Com relação à alternativa "b", na página 30 do pdf da referida norma está escrito o seguinte:
9.1.1 Perímetro de segurança física Controle Convém que sejam utilizados perímetros de segurança (barreiras tais como paredes, portões de entrada controlados por cartão ou balcões de recepção com recepcionistas) para proteger as áreas que contenham informações e instalações de processamento da informação.
Com relação à alternativa "c", na página 32 do pdf está o seguinte:
9.1.1 Perímetro de segurança física
Diretrizes para implementação g) as instalações de processamento da informação gerenciadas pela organização devem ficar fisicamente separadas daquelas que são gerenciadas por terceiros.
Gente, já estou com muito sono, mas parece-me que o motivo da alternativa "b" estar ERRADA é o uso da palavra "deve" no lugar de "convém". Já a letra "c" está conforme está escrito na norma.

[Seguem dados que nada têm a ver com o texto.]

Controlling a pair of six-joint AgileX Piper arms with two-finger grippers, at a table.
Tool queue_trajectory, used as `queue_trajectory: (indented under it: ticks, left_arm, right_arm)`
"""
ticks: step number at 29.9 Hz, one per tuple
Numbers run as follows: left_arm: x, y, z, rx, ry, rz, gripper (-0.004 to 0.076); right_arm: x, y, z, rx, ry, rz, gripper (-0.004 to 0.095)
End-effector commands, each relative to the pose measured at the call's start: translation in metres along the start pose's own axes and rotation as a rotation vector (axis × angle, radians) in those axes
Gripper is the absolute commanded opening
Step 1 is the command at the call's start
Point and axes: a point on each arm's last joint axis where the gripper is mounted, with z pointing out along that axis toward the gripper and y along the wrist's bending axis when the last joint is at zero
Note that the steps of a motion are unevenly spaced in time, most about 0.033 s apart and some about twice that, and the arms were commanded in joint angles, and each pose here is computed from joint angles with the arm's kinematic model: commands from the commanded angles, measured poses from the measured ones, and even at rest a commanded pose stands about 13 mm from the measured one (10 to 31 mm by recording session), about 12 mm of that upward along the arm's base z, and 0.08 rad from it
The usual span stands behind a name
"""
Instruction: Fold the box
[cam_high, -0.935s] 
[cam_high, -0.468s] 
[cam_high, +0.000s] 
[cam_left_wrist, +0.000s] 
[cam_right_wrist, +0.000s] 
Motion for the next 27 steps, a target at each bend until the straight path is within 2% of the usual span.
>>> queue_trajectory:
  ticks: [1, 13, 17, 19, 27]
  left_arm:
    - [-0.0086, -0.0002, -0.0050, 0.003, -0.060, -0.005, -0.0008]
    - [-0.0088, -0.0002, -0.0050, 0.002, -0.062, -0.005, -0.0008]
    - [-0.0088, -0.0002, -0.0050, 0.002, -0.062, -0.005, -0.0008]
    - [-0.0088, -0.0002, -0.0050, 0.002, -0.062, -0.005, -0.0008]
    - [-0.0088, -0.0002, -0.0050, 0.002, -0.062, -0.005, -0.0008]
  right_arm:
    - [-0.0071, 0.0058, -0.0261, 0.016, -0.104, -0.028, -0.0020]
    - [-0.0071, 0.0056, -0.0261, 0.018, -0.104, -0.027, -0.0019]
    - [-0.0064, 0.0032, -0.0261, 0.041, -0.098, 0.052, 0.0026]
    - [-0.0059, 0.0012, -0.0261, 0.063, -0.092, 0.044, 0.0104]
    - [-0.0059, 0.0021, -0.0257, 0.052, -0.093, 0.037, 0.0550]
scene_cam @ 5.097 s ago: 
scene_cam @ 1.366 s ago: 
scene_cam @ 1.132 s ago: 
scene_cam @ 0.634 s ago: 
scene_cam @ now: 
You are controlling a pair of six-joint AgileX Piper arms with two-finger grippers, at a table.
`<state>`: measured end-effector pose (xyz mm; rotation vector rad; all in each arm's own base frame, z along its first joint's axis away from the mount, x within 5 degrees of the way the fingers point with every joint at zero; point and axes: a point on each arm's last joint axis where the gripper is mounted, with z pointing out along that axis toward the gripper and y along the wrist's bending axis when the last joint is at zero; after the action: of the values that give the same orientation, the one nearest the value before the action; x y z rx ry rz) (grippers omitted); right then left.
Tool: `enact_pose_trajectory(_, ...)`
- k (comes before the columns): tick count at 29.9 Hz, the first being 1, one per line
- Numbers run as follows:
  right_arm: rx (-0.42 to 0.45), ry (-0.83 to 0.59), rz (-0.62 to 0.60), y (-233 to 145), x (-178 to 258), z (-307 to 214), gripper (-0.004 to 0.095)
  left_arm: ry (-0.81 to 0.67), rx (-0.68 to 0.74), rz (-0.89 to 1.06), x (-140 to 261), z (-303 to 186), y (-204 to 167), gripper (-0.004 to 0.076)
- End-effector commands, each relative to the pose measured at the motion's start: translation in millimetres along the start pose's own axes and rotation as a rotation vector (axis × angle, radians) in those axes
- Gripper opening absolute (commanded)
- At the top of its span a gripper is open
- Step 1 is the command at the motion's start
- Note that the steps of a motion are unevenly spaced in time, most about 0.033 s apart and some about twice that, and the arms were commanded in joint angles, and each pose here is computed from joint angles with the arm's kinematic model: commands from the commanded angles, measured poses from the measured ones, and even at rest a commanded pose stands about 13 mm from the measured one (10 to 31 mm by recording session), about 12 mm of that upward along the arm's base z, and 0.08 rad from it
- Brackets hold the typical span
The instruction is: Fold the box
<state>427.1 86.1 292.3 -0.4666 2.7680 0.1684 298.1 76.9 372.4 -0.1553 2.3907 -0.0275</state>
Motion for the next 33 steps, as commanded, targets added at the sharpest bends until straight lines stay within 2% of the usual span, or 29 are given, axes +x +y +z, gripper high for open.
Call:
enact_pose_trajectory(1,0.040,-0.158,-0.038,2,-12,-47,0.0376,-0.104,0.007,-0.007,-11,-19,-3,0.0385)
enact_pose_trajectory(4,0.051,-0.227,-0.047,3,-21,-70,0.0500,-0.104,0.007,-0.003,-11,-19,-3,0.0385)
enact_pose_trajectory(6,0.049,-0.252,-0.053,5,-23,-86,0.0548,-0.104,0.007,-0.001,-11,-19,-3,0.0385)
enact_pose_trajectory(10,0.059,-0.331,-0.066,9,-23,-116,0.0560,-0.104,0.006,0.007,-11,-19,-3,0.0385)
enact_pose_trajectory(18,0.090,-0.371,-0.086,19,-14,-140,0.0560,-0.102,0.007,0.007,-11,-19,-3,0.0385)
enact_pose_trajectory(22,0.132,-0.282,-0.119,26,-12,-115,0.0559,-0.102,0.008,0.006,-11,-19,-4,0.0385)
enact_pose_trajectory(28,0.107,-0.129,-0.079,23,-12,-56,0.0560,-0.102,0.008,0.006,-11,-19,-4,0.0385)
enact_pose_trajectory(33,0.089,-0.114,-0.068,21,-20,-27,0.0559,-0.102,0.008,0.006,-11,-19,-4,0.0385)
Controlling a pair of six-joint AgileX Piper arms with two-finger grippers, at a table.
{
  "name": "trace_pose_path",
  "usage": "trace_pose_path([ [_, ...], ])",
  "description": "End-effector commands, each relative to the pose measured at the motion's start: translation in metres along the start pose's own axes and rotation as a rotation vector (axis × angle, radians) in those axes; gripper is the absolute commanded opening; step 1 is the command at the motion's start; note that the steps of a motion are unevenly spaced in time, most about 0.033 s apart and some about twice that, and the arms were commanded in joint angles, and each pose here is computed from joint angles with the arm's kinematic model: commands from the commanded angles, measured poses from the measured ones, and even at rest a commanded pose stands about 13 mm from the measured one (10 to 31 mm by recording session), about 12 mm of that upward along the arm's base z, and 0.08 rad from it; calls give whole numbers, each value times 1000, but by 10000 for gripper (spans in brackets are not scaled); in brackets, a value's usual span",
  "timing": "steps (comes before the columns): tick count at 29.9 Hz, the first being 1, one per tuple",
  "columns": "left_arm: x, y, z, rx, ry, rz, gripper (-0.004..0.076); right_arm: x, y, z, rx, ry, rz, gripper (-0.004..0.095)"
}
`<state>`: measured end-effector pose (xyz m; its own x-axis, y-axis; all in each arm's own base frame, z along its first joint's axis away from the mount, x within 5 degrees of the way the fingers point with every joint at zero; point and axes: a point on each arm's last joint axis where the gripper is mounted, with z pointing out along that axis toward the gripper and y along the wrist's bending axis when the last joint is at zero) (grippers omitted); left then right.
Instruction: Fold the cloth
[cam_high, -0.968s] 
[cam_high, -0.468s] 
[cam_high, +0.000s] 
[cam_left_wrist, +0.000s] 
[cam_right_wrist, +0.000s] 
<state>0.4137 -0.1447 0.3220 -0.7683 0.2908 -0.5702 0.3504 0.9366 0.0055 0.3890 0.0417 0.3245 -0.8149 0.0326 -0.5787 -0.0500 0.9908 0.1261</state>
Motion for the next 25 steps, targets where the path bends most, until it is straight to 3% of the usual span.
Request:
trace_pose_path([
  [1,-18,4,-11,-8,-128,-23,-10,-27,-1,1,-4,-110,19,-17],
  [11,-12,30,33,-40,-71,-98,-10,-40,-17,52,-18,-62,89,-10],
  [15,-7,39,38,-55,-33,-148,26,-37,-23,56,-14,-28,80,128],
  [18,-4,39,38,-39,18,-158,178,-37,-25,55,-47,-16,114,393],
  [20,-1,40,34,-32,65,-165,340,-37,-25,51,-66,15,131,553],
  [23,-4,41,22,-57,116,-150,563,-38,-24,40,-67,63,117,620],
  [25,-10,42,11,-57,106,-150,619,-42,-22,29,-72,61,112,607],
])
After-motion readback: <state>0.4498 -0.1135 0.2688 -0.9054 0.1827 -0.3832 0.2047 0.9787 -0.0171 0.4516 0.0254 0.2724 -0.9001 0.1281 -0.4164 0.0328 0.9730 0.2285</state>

É isso mesmo, o erro da alternativa B está em dizer que se "deve utilizar". A norma 27002, diferentemente da norma 27001, não é taxativa, impositiva. Muitas das vezes, ao invés de nos deparamos com palavras como deve, obrigatório, teremos palavras como convém. Dessa forma, a norma 27002 é basicamente uma norma de recomendação de boas e melhores práticas.

Galera, a alternativa C também contém a palavra "devem", no entanto, é a correta.

Sobre a alternativa "A" usei este trecho para eliminar a questão 

Segundo a ISO 27002, "9.2.6 Reutilização e alienação segura de equipamentos

Informações adicionais

No caso de dispositivos defeituosos que contenham informações sensíveis, pode ser necessária uma

análise/avaliação de riscos para determinar se convém destruir fisicamente o dispositivo em vez de mandá-lo

para o conserto ou descartá-lo."

**Portanto, nem todo equipamento precisa ser destruído. Para tal, é necessária passar por uma análise/avaliação de riscos.

Me parece que o erro da alternativa "B" é que os perímetros de segurança (barreiras tais como paredes, portões de entrada controlados por cartão ou balcões de recepção com recepcionistas) são utilizados para proteger as áreas que contenham informações e instalações de processamento da informação, e NÃO para delimitar o perímetro de segurança.